### SUPPLIED INFORMATION
[Start of section]

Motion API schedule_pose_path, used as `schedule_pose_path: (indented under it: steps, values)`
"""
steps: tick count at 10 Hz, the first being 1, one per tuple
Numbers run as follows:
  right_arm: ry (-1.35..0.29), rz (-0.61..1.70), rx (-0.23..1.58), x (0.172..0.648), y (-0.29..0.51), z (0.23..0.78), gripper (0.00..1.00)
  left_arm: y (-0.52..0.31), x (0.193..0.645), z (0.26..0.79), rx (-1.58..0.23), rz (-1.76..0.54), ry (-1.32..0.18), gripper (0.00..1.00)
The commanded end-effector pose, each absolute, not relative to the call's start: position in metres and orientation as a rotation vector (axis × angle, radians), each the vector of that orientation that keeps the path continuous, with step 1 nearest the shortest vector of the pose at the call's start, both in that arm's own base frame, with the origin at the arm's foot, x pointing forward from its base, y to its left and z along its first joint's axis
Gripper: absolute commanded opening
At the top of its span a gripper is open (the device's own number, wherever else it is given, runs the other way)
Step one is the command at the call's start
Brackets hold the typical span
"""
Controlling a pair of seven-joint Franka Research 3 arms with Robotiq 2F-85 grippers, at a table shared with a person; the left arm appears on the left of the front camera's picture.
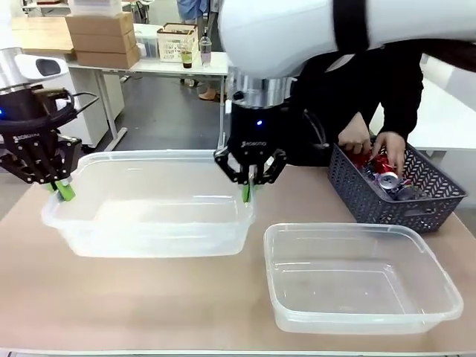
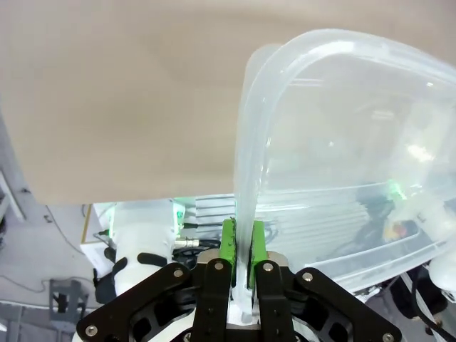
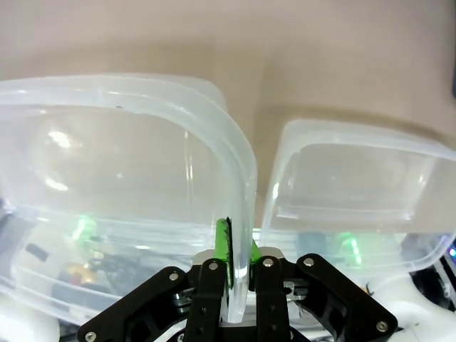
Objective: Sort the waste into each basket.
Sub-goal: Pick up the Organizing box on the left side of the table and lift it.
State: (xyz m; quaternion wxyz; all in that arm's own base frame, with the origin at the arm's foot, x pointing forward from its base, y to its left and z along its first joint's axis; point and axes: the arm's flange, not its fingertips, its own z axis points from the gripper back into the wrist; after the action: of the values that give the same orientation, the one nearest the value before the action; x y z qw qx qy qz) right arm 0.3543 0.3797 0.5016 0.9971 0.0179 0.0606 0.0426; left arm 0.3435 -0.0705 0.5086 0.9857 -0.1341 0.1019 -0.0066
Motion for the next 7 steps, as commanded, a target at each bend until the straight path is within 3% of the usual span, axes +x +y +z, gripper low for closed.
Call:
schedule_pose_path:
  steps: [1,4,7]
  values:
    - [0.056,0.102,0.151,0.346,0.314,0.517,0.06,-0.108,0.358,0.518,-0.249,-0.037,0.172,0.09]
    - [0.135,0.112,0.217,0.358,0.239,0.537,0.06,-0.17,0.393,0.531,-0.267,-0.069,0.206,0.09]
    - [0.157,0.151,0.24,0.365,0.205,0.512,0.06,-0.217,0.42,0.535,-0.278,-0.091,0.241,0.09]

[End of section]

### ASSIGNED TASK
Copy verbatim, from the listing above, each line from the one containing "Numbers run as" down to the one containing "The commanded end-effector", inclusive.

### ANSWER TO THIS EXERCISE
Numbers run as follows:
  right_arm: ry (-1.35..0.29), rz (-0.61..1.70), rx (-0.23..1.58), x (0.172..0.648), y (-0.29..0.51), z (0.23..0.78), gripper (0.00..1.00)
  left_arm: y (-0.52..0.31), x (0.193..0.645), z (0.26..0.79), rx (-1.58..0.23), rz (-1.76..0.54), ry (-1.32..0.18), gripper (0.00..1.00)
The commanded end-effector pose, each absolute, not relative to the call's start: position in metres and orientation as a rotation vector (axis × angle, radians), each the vector of that orientation that keeps the path continuous, with step 1 nearest the shortest vector of the pose at the call's start, both in that arm's own base frame, with the origin at the arm's foot, x pointing forward from its base, y to its left and z along its first joint's axis

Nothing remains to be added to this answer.